Je croyais que le thème
de la dépression était passé de mode, mais apparemment ce n’est pas le cas.
C’est le troisième roman
de la rentrée littéraire que je lis, et après la dépression de la quarantaine
dans Reste l’été, j’enchaine avec
celle de la cinquantaine.
Pas très varié tout ça.
Lorraine Ageval passe l’été chez ses amies
d’enfance Douce et Hélène dans leur maison de famille du bassin d’Arcachon.
Cela fait plus de quinze ans qu’elle n’est pas
venue.
Depuis son second mariage, elle vit recluse, ne chante
plus, ne fait plus de film ou d’apparition publique. Pourtant, elle a connu
l’apogée de sa gloire en 1965 avec un film que l’on regarde encore, la Reine
visage. Ses chansons sont toujours diffusées et quand elle sort, on la
reconnaît dans la rue.
Mais son mariage est terminé et la voilà seule,
vide et sans but, ne sachant pas vraiment
si cela vaut la peine de continuer.
Puis elle rencontre Iohan, un jeune paumé, 17 ans
et le cœur en bandoulière, l’œil au beurre noir et la tête en vrac.

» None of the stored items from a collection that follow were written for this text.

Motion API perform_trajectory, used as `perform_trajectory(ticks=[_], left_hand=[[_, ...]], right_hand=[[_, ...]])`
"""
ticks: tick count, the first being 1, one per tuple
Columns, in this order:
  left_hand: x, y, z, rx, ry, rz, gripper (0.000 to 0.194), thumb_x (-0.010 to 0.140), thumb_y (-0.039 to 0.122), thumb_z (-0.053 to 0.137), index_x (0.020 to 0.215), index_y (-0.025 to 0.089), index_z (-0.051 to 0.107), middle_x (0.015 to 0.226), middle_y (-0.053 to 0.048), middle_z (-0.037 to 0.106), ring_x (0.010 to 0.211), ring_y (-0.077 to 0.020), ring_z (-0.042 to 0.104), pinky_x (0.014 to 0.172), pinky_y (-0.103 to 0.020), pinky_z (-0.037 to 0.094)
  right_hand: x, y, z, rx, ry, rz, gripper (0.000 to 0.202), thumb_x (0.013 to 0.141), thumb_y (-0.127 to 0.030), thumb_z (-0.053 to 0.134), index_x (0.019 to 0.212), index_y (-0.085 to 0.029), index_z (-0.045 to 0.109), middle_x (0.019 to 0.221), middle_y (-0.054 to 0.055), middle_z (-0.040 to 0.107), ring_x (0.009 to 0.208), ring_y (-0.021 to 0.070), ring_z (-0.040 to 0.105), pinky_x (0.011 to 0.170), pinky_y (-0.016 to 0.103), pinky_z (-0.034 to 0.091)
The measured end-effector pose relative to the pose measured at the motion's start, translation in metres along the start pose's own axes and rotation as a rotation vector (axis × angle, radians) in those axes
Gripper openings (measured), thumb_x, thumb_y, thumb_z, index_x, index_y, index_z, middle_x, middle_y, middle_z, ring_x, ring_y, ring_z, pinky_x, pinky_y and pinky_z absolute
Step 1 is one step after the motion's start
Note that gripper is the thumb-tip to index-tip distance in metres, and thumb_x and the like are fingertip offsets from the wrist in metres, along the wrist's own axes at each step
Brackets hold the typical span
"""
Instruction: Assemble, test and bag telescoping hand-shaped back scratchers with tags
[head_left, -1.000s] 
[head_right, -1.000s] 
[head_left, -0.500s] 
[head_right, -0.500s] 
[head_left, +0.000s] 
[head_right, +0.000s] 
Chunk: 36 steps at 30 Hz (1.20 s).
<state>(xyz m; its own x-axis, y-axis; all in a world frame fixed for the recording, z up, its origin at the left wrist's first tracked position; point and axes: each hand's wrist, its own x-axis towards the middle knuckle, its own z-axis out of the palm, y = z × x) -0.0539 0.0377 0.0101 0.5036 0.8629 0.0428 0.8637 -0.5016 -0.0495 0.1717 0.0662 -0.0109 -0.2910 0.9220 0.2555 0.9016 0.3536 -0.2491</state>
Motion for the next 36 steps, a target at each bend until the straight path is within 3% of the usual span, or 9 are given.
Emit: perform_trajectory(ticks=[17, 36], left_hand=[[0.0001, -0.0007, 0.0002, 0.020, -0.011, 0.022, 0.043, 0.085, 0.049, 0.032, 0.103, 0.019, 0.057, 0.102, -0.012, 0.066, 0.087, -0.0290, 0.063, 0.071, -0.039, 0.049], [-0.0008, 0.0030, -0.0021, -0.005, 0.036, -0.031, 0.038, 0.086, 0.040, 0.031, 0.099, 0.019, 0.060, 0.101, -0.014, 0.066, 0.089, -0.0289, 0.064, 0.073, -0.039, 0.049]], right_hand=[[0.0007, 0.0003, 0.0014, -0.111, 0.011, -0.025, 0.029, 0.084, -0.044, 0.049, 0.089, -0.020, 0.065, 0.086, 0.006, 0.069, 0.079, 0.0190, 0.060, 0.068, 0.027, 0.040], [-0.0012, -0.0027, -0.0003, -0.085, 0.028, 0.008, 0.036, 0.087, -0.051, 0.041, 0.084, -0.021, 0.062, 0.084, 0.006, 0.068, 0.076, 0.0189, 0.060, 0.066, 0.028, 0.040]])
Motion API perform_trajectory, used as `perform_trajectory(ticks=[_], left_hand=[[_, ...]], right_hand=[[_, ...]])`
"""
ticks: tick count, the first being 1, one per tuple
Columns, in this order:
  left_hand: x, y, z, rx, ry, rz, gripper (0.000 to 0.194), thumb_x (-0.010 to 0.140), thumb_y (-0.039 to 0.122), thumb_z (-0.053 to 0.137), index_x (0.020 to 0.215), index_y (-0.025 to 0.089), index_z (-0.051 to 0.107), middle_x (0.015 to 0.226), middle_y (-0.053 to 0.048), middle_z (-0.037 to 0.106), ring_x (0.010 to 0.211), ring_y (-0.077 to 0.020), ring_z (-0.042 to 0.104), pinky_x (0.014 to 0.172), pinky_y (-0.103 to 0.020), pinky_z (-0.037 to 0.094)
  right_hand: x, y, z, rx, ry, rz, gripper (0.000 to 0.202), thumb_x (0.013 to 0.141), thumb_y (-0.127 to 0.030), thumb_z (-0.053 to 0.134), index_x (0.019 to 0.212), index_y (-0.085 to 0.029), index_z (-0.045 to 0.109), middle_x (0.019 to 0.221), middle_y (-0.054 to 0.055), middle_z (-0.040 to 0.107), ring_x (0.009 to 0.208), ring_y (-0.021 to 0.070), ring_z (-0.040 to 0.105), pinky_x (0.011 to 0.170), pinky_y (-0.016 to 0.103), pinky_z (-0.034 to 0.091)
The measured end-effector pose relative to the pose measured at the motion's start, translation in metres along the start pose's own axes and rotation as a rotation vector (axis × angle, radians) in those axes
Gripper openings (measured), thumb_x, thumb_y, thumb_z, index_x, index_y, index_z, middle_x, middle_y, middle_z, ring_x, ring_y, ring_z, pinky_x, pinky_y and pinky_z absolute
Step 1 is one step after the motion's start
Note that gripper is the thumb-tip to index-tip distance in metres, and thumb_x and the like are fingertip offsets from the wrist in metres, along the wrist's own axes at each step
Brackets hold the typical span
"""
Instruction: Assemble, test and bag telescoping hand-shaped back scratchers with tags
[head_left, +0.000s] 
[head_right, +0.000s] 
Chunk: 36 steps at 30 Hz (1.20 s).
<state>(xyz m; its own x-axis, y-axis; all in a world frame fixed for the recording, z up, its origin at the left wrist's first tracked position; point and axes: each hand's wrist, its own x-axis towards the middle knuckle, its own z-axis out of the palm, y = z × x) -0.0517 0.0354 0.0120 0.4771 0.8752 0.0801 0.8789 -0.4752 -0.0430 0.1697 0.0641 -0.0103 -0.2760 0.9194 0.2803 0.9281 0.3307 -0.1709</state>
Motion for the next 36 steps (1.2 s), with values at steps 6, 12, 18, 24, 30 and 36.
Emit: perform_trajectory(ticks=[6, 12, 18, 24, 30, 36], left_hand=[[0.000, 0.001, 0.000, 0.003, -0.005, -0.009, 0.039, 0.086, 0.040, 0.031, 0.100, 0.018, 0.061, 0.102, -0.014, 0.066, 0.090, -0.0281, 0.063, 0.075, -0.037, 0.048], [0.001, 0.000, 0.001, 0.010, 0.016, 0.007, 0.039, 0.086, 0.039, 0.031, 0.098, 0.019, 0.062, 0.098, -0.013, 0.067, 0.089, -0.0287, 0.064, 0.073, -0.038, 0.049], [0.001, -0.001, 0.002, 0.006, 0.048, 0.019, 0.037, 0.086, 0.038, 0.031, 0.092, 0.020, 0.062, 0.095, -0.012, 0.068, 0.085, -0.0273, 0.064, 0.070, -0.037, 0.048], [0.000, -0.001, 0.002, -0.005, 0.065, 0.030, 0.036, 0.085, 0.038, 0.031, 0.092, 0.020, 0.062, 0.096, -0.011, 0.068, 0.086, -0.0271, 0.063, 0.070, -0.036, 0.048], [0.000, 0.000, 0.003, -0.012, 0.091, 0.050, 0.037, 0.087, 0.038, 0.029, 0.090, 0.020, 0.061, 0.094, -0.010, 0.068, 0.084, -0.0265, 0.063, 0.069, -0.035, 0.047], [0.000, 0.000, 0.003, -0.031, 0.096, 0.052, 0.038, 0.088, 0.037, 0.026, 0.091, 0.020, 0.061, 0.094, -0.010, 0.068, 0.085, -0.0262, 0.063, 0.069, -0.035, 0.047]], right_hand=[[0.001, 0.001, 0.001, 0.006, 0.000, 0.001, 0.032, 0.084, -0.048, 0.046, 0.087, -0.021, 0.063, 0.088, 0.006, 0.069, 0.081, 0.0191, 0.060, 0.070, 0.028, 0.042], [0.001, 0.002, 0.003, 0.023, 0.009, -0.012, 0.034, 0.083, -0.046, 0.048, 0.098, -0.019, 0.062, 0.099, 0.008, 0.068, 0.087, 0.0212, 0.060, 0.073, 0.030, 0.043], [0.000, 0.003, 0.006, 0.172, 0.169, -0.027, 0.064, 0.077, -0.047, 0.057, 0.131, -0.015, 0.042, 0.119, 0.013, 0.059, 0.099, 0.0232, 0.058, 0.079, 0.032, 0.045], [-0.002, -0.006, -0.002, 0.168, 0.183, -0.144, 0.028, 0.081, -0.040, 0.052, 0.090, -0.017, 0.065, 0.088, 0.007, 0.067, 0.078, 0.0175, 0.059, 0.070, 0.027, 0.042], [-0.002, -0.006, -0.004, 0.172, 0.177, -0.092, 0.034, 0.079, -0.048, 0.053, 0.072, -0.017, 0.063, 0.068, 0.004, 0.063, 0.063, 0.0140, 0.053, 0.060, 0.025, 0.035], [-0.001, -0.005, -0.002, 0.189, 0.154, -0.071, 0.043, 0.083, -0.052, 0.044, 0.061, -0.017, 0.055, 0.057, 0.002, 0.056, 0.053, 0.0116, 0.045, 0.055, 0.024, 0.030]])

Lorraine se trouve alors un but, elle prend Iohan
avec elle, le traitant comme son fils alors qu’elle n’a pas su élever le sien…
Commençons par
l’histoire.
Jusqu’à la page 100, tout
va bien.
C’est intéressant, on
suit cette femme à la dérive, qui se retrouve seule et ne sait plus trop où
elle en est.
Les phrases sont parfois
maladroites, mais les relations entre les personnages fonctionnent, tous sont
perdus dans une grande maison qui semble s’effondrer mais tient bon, un peu
comme leurs vies.
J’attendais donc de voir
comment tout cela allait évoluer, comment cet équilibre fragile qui venait de
s’instaurer allait se prolonger ou au contraire se briser.
Et puis tout à coup,
Lorraine rentre à Paris avec Iohan dans ses bagages, sans crier gare et sans
que le lecteur en soit vraiment informé.
Soit, appelons cela un
coup de tête.
C’est alors que tout se
corse.
Tandis que le personnage
de Lorraine suit son chemin de dépressive droguée aux tranquillisants, l’auteur
emporte Iohan dans des scènes orgiaques au bois de Boulogne, en boite de nuit,
dans une voiture…
Ne vous inquiétez pas, il
ne vous épargnera rien, ni les positions, ni les gestes des participants,
décrits avec une exactitude de phrases et de vocabulaire qui m’a franchement rebutée.
Il ne s’agit pas de pruderie,
mais je ne vois pas ce que cela apporte à l’histoire. D’ailleurs, j’ai fini par
passer la plupart de ces pages sans que cela m’empêche de suivre le reste.
C’est superflu et sans
lien réel avec l’histoire de Lorraine qui se serait sans doute suffit à
elle-même.
J’ai bien pensé au sida
(vu tous les hommes que Iohan « croise »), mais il n’en est jamais question.
Ou alors il s’agit du
Poivre du titre. Si c’est le cas, c’est un peu tordu mais admettons.
(Je ne vous en dis pas
plus, ce serait dommage tout de même).
Quant au style, je l’ai
parfois trouvé bancal.
Je passe sur les scènes
de sexe trop crues, sans aucune poésie ni attrait dont j’ai déjà parlé.
L’auteur a choisi de
raconter la majeure partie de l’histoire au présent, sans doute pour renforcer
la distance avec le passé, avec la jeunesse.
Les phrases sont courtes,
elles s’enchainent sans liaison apparente mais cela pourrait fonctionner s’il
n’y avait pas de temps en temps une image un peu tordue.
En voici une par
exemple : « les bateaux font des incisions blanches en silence sur le
bassin ».
C’est forcément
personnel, mais ces incisions me laissent de marbre.
Au final, cela donne donc
un roman qui pourrait être intéressant, mais qui se révèle déséquilibré, avec
des maladresses parfois agaçantes et un trop plein de sexe injustifié.
Évidemment, cet avis
n’engage que moi.
Si vous êtes fan de roman
pornographique ou si vous êtes prêt à sauter des passages pour connaître
l’histoire de Lorraine Ageval, ce livre pourrait vous plaire.